Doli scenes from movies began to run through my head—scenes where the heroine cries, or sings a song, or even takes poison. Then, abruptly, the screen in my mind went white. It was as if a sudden, terrifying realization had burned right through the film in the projector. The realization that I wasn’t in a movie, that I was no longer playacting. That I was an adult now, and this was my life.

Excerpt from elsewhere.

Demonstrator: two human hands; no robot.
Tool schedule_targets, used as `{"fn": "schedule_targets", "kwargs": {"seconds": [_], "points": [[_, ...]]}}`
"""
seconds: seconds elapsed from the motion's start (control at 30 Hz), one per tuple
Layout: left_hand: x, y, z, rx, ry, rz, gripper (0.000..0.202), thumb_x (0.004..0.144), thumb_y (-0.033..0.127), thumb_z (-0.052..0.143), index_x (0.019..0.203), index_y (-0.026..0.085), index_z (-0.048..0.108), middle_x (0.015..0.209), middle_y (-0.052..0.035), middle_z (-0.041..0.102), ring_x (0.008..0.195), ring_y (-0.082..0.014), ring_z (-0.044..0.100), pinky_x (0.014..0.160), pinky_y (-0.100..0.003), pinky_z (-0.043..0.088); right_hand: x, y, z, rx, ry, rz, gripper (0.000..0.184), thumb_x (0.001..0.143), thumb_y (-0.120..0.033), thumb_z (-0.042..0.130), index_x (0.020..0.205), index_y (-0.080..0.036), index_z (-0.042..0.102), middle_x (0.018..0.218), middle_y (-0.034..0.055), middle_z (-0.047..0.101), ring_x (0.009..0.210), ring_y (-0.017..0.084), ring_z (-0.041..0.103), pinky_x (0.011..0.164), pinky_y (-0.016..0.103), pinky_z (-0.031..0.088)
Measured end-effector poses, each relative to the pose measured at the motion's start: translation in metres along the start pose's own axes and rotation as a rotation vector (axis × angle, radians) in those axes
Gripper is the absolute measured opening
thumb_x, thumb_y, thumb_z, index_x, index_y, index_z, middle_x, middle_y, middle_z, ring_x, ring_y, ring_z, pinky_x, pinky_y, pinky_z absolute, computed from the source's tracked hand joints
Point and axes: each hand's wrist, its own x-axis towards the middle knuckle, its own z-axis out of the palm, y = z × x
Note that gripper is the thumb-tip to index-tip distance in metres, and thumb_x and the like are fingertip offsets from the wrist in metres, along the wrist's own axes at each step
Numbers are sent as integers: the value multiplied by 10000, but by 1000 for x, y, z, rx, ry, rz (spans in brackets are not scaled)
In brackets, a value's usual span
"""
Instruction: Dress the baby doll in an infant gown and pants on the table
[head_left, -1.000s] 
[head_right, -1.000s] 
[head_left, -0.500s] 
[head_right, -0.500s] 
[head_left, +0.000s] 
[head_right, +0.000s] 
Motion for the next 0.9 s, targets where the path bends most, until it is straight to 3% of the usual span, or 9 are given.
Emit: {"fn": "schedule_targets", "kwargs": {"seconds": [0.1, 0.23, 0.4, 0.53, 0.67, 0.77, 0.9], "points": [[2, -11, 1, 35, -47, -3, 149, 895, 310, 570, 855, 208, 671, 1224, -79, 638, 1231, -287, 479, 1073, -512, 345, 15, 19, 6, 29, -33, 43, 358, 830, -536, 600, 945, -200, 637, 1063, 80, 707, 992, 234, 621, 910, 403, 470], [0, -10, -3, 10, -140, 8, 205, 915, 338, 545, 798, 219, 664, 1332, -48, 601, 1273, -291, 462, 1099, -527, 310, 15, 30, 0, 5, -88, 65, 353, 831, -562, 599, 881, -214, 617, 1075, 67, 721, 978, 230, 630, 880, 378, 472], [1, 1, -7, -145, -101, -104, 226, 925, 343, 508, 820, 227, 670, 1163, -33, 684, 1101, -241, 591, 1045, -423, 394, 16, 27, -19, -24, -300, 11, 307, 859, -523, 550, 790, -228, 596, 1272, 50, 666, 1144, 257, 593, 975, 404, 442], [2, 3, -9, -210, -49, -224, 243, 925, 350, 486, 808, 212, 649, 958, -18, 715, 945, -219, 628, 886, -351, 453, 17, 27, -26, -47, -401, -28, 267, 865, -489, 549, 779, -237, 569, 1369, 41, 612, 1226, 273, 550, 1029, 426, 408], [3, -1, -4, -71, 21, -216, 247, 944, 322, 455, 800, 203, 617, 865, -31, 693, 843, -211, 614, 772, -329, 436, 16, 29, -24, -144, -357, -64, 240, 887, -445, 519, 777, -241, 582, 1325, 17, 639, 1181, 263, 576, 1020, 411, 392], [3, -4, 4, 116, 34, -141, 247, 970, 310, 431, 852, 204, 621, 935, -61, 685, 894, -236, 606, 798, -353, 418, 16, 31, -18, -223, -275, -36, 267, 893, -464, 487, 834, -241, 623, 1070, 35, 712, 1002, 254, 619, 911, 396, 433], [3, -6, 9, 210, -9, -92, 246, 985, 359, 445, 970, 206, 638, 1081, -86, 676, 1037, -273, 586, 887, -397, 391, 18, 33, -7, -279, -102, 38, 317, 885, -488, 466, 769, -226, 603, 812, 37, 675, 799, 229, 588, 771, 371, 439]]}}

Usually when one awakes from a dream, it is difficult to reconstruct the exact flow of events, since only a few vivid scenes might remain in one’s memory. When the spell of the last several months finally broke that evening, I was not so fortunate. Every impulse I’d had, every game I’d played, every maneuver and juvenile ploy, unspooled with excruciating clarity through my head. Logically, step by unflinching step, I was guided through the exact sequence of actions that had led me to my crouch in that darkened interior.
Before I could fully absorb this new state of consciousness, the doli shuddered to life. I felt myself jostled forward, then back, as the poles on either end were lifted not quite simultaneously. There was an up-and-down bob, and a side-to-side jounce as well, and I pressed my palms flat against the walls to steady myself. Outside, as if to mock my awakening from the movies, the wedding band struck up a triumphant film tune. I imagined the uniformed musicians sweating as they walked along, blowing into their tubas, pumping their trombones. “Every treasure in the sky,” the song went, and I wished I could peel the top off to watch the stars drift over my head. Down below on earth, was my mother still there, had she broken free of my aunts to run tearfully behind? And my father—had he come out to watch, regret blooming inside, his stoniness crumbling as I was borne out of his sight?